From the line containing "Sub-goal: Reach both" to the last line of the listing, transcribe exactly and add nothing else; keep both ends and omit pictures.

## DATASET EXTRACT

============

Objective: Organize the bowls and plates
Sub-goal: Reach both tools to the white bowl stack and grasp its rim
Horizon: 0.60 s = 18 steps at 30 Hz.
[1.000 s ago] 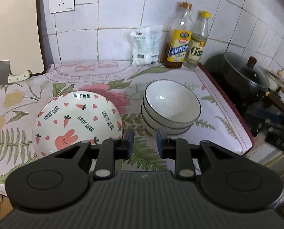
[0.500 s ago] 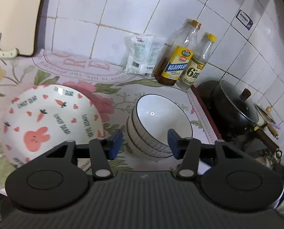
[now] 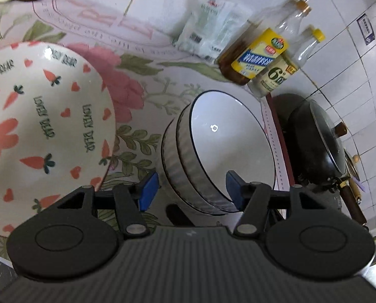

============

## YOUR SOLUTION
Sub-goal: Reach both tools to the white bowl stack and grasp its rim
Horizon: 0.60 s = 18 steps at 30 Hz.
[1.000 s ago] 
[0.500 s ago] 
[now] 

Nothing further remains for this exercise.